No podríamos pasar por alto una hermosa composición que se utiliza en el oficio vespertino de navidad en la liturgia siríaca: «Tú que alimentas a los infantes en su seno, has escogido ser niño e infante... A ti, que riegas la tierra con el rocío y la lluvia, a ti te alimenta la hija del hombre con leche. Por tu poder has levantado las montañas, tú, que habitas en una pobre gruta. Con tu grandeza sostienes el firmamento, tú, a quien una Virgen lleva en sus brazos. Tú, que te sientas sobre el resplandeciente trono de la gloria eres envuelto humildemente en pañales. Tú, que das el movimiento a las criaturas, estás en Belén sobre el suelo, como un pequeño niño».

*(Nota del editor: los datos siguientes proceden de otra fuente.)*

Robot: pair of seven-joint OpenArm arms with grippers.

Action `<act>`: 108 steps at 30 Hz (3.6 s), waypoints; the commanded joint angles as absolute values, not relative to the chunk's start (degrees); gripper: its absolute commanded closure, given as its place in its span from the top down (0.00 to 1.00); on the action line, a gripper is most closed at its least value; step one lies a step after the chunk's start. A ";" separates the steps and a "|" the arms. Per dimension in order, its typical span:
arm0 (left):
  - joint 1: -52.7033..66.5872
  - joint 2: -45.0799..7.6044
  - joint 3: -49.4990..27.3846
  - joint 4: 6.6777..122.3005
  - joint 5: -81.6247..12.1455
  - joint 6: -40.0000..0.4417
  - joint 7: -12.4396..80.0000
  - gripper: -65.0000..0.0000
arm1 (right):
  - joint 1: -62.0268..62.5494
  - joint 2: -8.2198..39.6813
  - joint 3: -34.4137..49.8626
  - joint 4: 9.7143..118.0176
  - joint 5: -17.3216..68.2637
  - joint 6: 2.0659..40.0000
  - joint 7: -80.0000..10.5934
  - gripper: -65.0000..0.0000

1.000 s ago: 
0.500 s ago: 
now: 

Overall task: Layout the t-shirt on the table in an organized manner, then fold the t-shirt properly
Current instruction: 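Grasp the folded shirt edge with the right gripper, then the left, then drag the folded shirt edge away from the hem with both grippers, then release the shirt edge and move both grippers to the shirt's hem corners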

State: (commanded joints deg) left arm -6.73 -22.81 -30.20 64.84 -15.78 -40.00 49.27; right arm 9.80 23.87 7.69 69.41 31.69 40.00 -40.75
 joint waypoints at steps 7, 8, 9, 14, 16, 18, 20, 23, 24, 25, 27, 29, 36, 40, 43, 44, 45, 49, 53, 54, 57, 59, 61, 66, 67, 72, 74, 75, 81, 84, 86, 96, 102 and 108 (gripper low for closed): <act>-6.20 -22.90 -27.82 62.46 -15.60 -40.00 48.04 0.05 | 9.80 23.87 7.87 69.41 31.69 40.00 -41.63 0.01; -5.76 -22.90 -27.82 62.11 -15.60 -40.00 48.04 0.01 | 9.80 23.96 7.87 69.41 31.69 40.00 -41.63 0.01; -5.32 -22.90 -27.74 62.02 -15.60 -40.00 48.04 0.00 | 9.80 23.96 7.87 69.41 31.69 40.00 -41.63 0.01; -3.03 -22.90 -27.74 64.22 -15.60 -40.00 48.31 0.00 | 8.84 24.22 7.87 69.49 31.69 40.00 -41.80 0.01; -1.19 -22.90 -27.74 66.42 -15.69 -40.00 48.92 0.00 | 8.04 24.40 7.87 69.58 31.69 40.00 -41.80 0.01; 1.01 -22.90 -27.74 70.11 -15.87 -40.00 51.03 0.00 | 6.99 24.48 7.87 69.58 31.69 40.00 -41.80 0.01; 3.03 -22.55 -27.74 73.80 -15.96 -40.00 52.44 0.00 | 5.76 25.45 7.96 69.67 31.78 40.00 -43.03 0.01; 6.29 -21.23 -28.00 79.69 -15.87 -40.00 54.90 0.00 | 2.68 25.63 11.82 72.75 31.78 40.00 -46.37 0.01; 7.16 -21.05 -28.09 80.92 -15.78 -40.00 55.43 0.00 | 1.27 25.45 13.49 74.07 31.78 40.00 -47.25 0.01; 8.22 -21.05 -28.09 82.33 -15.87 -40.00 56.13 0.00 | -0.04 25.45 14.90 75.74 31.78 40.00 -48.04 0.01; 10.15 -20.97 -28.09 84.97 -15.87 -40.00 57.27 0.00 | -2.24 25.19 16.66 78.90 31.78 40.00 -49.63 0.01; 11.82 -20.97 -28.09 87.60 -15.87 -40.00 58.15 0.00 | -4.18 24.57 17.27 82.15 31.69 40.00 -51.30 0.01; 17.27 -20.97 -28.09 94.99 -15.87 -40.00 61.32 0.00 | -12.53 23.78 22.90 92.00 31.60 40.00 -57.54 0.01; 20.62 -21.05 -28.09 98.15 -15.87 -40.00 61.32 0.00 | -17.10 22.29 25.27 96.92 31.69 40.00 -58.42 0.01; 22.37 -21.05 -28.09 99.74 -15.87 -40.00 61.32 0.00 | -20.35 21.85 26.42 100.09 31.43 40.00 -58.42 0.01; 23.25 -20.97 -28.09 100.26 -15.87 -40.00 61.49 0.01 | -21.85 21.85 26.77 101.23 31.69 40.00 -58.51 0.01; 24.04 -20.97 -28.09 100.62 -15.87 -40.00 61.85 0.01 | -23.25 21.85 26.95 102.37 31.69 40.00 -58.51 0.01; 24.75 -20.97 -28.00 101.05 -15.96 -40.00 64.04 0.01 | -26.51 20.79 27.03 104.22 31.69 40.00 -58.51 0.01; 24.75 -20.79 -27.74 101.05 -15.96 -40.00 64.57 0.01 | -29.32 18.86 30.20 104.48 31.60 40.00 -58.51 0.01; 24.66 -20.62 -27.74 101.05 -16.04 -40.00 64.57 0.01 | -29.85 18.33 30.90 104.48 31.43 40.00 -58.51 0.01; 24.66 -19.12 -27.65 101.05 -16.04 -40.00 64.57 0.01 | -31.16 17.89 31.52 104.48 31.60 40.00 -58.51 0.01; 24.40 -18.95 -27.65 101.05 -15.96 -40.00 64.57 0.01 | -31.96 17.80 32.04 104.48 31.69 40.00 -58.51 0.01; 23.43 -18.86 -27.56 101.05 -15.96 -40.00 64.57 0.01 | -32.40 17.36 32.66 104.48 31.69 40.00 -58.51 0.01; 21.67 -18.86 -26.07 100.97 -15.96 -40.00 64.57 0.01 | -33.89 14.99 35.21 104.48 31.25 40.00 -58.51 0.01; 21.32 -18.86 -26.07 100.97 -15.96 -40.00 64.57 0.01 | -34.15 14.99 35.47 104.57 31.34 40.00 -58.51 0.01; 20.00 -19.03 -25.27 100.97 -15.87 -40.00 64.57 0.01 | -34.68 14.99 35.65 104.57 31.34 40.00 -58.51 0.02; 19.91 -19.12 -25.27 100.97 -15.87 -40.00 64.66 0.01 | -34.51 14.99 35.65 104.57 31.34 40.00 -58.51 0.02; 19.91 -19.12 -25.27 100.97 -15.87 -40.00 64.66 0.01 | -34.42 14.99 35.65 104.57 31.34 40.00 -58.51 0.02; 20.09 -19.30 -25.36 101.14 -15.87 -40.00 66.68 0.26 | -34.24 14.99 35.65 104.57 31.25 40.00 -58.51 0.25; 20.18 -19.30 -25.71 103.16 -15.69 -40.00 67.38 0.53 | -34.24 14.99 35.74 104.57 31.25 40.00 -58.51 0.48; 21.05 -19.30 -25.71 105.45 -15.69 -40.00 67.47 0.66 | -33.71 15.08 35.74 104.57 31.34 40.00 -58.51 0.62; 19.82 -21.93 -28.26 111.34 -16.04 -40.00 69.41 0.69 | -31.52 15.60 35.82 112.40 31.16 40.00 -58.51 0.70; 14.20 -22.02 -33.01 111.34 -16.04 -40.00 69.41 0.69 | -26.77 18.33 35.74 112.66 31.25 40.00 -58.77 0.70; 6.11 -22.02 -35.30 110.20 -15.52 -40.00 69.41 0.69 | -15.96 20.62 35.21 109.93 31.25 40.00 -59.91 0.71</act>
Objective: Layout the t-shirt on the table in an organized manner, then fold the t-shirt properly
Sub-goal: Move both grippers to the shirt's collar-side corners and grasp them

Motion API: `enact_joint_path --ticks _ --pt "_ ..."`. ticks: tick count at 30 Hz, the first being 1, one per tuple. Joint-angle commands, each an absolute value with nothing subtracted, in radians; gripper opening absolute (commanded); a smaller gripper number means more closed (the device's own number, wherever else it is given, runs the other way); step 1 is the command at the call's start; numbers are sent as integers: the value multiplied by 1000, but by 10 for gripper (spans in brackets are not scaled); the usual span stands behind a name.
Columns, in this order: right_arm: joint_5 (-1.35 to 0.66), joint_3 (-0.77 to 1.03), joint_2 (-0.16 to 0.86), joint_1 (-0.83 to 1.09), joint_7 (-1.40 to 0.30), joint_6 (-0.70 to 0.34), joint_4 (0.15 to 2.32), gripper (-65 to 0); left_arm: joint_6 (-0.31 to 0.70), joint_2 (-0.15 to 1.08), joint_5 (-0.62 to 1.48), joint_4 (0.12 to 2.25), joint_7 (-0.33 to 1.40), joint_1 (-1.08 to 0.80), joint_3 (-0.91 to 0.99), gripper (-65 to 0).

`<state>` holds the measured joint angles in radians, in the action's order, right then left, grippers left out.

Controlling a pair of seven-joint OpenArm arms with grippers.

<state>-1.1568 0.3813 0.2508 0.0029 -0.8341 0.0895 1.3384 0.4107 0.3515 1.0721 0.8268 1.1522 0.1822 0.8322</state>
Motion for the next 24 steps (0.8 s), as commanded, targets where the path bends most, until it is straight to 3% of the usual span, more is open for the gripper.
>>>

Aun cuando este tipo de composiciones no abundan en las liturgias occidentales, sí que se encuentran fragmentos dispersos redactados en esta misma tesitura. Voy a citar únicamente un texto de la liturgia galicana: «Aquel que ha dado la forma a todas las cosas recibe la forma de esclavo; aquel que era Dios es engendrado en la carne; ha sido envuelto en pañales el que era adorado en el firmamento; he aquí que reposa en un pesebre el que reinaba en el cielo».

Todos estos testimonios ponen en evidencia de forma elocuente la poderosa tensión que se establece entre la grandeza del Dios soberano y las exigencias de la humanidad asumida. En definitiva, el contraste no es otro que el que suscita la unión de las dos naturalezas en la única persona del Verbo. Estamos, por tanto, en la mismísima entraña del misterio del Dios hecho hombre, percibida en estos textos con mayor profusión de detalles y en medio de un impresionante colorido de contrastes.